INFORMATION SHOWN -
^^^^

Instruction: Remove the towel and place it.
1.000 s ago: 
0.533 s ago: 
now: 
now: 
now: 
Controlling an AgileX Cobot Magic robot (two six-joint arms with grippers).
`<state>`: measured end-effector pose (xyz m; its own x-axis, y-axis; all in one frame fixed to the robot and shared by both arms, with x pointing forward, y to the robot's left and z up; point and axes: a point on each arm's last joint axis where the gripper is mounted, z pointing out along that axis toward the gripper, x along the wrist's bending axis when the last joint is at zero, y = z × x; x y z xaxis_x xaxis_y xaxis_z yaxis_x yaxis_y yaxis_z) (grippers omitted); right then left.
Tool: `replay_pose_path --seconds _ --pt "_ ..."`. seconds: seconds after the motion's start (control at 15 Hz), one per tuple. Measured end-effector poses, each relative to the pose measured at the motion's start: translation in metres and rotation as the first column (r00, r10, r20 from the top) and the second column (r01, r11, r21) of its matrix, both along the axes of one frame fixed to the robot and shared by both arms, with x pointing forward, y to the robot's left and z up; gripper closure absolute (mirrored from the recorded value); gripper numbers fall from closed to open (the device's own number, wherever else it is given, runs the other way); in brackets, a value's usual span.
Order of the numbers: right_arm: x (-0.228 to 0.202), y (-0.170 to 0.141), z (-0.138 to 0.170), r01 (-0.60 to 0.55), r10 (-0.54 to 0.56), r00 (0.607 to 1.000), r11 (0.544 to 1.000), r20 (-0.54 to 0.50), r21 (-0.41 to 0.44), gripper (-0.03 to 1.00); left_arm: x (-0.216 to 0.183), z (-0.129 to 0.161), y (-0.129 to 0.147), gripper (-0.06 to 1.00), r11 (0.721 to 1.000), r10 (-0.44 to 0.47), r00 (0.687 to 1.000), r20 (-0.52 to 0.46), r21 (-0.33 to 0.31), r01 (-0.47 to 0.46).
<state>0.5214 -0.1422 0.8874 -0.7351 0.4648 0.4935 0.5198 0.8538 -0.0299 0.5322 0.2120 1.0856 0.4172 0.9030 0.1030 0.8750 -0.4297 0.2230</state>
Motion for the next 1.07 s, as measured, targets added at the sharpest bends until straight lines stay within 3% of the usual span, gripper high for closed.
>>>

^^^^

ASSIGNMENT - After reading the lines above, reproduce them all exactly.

SOLUTION BELOW -
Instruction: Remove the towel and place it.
1.000 s ago: 
0.533 s ago: 
now: 
now: 
now: 
Controlling an AgileX Cobot Magic robot (two six-joint arms with grippers).
`<state>`: measured end-effector pose (xyz m; its own x-axis, y-axis; all in one frame fixed to the robot and shared by both arms, with x pointing forward, y to the robot's left and z up; point and axes: a point on each arm's last joint axis where the gripper is mounted, z pointing out along that axis toward the gripper, x along the wrist's bending axis when the last joint is at zero, y = z × x; x y z xaxis_x xaxis_y xaxis_z yaxis_x yaxis_y yaxis_z) (grippers omitted); right then left.
Tool: `replay_pose_path --seconds _ --pt "_ ..."`. seconds: seconds after the motion's start (control at 15 Hz), one per tuple. Measured end-effector poses, each relative to the pose measured at the motion's start: translation in metres and rotation as the first column (r00, r10, r20 from the top) and the second column (r01, r11, r21) of its matrix, both along the axes of one frame fixed to the robot and shared by both arms, with x pointing forward, y to the robot's left and z up; gripper closure absolute (mirrored from the recorded value); gripper numbers fall from closed to open (the device's own number, wherever else it is given, runs the other way); in brackets, a value's usual span.
Order of the numbers: right_arm: x (-0.228 to 0.202), y (-0.170 to 0.141), z (-0.138 to 0.170), r01 (-0.60 to 0.55), r10 (-0.54 to 0.56), r00 (0.607 to 1.000), r11 (0.544 to 1.000), r20 (-0.54 to 0.50), r21 (-0.41 to 0.44), gripper (-0.03 to 1.00); left_arm: x (-0.216 to 0.183), z (-0.129 to 0.161), y (-0.129 to 0.147), gripper (-0.06 to 1.00), r11 (0.721 to 1.000), r10 (-0.44 to 0.47), r00 (0.687 to 1.000), r20 (-0.52 to 0.46), r21 (-0.33 to 0.31), r01 (-0.47 to 0.46).
<state>0.5214 -0.1422 0.8874 -0.7351 0.4648 0.4935 0.5198 0.8538 -0.0299 0.5322 0.2120 1.0856 0.4172 0.9030 0.1030 0.8750 -0.4297 0.2230</state>
Motion for the next 1.07 s, as measured, targets added at the sharpest bends until straight lines stay within 3% of the usual span, gripper high for closed.
>>>

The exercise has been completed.